The evolutions of “our site” in its post-plantation era reflect a changing New Orleans, one of increasing urbanization and transportation technologies. It saw the effects of “subdivision fever” and the benefits of the New Orleans and Carrollton Railroad (now, the St. Charles Avenue streetcar line). Under the ownership of Polycarp Fortier in the mid-nineteenth century, the property facilitated the manufacturing of ten thousand bricks a day, many of which Campanella points out likely still remain in walls and chimneys around the country. During the Civil War, federal troops took possession of the property, bringing an end to one hundred and forty years of slavery there.

“Our site’s” history as a place of healing begins in 1883, when Fortier’s wife Celestine, sold it to the government to be transformed into a Marine hospital. When the Children’s Hospital opened upriver in 1955, the cottage remained— veterans healing on one side of her, children on the other. When Nixon administration budget cuts closed all Public Health Service hospitals in 1981, the Marine Hospital’s closing ceremonies featured the Olympia Brass Band, performing a symbolic jazz funeral.

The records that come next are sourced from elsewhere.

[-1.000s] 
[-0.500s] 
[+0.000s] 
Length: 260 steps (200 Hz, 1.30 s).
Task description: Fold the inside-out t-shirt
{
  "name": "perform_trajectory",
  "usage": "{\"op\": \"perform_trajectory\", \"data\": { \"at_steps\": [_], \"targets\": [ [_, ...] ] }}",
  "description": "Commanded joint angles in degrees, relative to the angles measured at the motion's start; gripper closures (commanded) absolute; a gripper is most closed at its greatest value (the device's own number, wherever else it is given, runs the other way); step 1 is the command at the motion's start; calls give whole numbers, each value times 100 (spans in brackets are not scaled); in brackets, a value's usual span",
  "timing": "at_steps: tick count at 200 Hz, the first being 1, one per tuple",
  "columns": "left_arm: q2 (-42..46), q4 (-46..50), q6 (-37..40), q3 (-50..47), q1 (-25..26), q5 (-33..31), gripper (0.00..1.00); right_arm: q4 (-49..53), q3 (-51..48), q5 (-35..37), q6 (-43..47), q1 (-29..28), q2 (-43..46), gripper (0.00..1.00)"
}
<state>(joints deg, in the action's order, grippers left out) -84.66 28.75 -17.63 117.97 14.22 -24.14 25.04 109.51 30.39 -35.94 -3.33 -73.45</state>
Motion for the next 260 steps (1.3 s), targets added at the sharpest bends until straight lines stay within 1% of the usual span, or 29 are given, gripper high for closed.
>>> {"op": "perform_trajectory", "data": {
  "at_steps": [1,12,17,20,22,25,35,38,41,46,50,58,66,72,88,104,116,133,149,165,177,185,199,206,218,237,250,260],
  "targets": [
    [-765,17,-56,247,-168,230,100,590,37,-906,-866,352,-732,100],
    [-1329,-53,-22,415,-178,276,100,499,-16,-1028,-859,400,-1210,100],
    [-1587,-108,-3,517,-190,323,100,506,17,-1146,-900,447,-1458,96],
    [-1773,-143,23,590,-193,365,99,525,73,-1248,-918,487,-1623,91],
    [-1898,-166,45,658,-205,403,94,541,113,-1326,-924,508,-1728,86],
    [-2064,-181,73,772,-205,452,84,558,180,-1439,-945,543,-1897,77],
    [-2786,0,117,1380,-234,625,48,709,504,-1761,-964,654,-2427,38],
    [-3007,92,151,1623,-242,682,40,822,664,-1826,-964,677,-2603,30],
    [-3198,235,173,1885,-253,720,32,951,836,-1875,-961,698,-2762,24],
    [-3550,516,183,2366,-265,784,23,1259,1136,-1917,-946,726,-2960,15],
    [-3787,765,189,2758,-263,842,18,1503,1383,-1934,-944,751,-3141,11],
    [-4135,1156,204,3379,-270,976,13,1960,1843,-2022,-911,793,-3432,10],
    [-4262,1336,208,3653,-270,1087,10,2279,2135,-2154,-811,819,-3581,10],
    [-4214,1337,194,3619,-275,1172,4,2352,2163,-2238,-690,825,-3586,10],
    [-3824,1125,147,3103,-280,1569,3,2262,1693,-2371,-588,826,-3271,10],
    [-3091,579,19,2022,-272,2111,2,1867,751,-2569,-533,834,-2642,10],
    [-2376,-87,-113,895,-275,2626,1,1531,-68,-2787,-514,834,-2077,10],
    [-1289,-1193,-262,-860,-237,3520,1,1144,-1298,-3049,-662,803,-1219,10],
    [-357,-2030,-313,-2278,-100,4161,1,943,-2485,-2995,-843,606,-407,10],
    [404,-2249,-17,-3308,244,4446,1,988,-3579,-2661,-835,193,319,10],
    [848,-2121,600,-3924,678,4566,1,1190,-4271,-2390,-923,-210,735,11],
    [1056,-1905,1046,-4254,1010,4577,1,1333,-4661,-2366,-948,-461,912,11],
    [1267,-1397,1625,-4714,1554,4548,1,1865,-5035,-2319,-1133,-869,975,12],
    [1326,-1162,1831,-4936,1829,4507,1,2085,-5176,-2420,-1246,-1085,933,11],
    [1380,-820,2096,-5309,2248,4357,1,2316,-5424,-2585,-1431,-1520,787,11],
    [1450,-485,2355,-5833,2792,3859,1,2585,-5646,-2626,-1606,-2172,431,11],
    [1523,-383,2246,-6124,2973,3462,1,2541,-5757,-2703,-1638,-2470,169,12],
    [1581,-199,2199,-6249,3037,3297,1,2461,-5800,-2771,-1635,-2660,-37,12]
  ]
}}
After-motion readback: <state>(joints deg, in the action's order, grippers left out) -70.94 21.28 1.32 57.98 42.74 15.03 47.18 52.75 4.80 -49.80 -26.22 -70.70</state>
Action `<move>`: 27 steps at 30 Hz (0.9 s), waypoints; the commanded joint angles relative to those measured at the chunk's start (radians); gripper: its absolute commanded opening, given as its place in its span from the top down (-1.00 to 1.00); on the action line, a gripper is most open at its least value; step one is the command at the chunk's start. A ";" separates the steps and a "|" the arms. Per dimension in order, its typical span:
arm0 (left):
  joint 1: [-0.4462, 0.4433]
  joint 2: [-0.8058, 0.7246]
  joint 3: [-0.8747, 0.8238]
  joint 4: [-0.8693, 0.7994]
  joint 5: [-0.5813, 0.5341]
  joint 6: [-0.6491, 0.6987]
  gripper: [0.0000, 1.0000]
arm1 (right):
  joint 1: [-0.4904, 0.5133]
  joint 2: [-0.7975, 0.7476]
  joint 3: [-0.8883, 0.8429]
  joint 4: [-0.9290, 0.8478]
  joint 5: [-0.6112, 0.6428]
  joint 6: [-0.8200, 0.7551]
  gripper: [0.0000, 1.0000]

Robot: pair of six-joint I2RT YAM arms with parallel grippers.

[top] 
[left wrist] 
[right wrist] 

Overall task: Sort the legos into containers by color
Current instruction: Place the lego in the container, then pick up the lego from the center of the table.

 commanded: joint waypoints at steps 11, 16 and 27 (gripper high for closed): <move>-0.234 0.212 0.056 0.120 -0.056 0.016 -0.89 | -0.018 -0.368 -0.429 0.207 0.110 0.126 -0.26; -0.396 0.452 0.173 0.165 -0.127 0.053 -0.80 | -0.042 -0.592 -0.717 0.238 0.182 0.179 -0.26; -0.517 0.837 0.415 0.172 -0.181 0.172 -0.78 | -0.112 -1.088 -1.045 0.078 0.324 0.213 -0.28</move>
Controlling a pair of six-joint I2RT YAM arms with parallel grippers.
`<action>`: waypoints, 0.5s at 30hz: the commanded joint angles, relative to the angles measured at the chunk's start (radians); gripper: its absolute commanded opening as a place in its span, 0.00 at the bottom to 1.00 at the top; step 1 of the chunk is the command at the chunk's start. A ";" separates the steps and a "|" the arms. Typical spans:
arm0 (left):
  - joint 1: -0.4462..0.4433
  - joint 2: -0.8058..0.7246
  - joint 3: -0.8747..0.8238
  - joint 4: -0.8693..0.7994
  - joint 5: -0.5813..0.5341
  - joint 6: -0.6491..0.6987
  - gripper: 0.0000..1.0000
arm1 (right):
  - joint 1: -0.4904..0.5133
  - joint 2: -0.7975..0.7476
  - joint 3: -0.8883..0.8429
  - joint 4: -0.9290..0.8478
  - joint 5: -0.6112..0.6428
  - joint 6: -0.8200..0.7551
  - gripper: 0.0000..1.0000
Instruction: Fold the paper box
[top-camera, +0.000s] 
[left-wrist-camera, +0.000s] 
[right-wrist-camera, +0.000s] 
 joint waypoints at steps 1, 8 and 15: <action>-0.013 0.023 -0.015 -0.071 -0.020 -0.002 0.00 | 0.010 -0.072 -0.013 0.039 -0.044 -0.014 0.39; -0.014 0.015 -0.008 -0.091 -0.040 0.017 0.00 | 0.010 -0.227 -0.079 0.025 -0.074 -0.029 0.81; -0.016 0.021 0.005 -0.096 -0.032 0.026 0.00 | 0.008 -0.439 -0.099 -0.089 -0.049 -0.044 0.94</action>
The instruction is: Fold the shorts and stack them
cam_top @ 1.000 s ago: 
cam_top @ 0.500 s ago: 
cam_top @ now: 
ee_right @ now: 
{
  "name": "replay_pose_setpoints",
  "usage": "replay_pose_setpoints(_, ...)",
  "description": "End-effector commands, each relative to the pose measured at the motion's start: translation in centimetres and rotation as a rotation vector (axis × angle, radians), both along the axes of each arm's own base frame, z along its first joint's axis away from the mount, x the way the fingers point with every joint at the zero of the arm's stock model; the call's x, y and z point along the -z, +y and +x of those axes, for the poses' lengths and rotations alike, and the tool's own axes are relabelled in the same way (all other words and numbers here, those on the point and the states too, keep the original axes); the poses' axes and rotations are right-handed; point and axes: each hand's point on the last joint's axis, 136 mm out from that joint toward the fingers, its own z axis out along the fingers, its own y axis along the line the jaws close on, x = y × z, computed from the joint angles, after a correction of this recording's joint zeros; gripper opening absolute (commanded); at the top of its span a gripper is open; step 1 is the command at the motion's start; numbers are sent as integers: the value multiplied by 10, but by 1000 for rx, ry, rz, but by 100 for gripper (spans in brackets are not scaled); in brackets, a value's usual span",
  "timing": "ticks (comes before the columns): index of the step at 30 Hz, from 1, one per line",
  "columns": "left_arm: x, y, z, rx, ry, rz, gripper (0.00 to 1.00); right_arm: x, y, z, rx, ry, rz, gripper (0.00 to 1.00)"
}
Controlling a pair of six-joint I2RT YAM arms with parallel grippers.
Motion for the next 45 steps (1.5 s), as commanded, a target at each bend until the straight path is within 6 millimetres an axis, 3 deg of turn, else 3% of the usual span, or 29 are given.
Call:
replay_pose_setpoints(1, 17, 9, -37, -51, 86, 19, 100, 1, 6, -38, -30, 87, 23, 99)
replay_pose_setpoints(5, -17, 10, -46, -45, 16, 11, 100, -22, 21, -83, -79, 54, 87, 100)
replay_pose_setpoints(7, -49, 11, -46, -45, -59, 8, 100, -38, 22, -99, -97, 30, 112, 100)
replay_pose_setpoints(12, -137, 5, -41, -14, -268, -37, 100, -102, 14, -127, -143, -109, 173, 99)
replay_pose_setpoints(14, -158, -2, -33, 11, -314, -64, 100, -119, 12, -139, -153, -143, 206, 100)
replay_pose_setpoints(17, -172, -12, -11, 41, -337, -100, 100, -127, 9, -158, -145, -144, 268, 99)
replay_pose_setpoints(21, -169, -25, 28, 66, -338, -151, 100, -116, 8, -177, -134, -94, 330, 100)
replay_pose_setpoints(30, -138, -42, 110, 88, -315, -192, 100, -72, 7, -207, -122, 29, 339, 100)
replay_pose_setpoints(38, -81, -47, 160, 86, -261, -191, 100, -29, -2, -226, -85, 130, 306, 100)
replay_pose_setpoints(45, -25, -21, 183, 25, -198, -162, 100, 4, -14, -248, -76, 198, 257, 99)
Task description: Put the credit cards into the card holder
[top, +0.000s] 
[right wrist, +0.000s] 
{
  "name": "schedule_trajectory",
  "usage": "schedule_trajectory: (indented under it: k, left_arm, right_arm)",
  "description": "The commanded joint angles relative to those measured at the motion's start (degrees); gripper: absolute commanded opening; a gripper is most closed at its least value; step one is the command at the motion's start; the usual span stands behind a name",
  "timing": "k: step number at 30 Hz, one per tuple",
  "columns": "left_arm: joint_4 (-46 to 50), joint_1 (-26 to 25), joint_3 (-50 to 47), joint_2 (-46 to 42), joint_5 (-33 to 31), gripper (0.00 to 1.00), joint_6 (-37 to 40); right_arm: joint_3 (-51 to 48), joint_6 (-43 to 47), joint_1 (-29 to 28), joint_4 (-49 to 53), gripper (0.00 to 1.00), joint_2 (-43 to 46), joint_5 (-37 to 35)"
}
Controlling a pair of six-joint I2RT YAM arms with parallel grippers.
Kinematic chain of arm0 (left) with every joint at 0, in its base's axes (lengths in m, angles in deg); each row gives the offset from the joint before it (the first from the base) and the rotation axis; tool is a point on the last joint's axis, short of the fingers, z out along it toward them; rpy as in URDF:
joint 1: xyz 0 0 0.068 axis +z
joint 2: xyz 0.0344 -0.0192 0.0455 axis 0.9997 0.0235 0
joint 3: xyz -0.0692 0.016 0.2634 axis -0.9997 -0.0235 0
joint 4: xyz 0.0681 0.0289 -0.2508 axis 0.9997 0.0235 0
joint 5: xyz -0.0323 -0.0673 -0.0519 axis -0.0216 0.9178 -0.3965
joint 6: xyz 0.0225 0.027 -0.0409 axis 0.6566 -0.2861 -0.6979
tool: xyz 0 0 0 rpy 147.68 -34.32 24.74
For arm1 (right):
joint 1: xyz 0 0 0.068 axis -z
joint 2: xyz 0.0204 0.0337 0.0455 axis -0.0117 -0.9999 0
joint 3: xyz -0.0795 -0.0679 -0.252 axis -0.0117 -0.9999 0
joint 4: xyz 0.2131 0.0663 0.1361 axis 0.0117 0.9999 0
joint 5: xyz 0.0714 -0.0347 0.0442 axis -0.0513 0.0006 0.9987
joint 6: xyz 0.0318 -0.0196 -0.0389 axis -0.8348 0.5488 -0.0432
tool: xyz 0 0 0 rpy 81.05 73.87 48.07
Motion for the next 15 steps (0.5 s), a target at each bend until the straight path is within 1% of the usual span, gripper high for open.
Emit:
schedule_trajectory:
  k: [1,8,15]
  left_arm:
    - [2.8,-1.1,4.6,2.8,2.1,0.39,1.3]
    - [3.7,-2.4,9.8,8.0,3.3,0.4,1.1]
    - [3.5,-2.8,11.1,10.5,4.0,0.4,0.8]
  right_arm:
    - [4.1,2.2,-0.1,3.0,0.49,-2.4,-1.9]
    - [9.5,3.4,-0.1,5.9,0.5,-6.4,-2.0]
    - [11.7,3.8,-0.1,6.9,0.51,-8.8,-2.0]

After a few years serving as the New Orleans Adolescent Hospital, the campus was eventually abandoned after damage caused by Hurricane Katrina. Campanella’s book, published by the Preservation Resource Center, comes in the wake of the 2014 purchase of the property by Children’s Hospital New Orleans and a long process of strategic planning with preservation in mind. The restoration of the cottage, which has stood there through it all, was completed in 2020 and will be used as a place “of respite for patients and their families,” according to the Preservation Resource Center. Now, Campanella concludes, “it will not be so silent, but rather filled with life and hope.” Find The Cottage on Tchoupitoulas at prcno.org.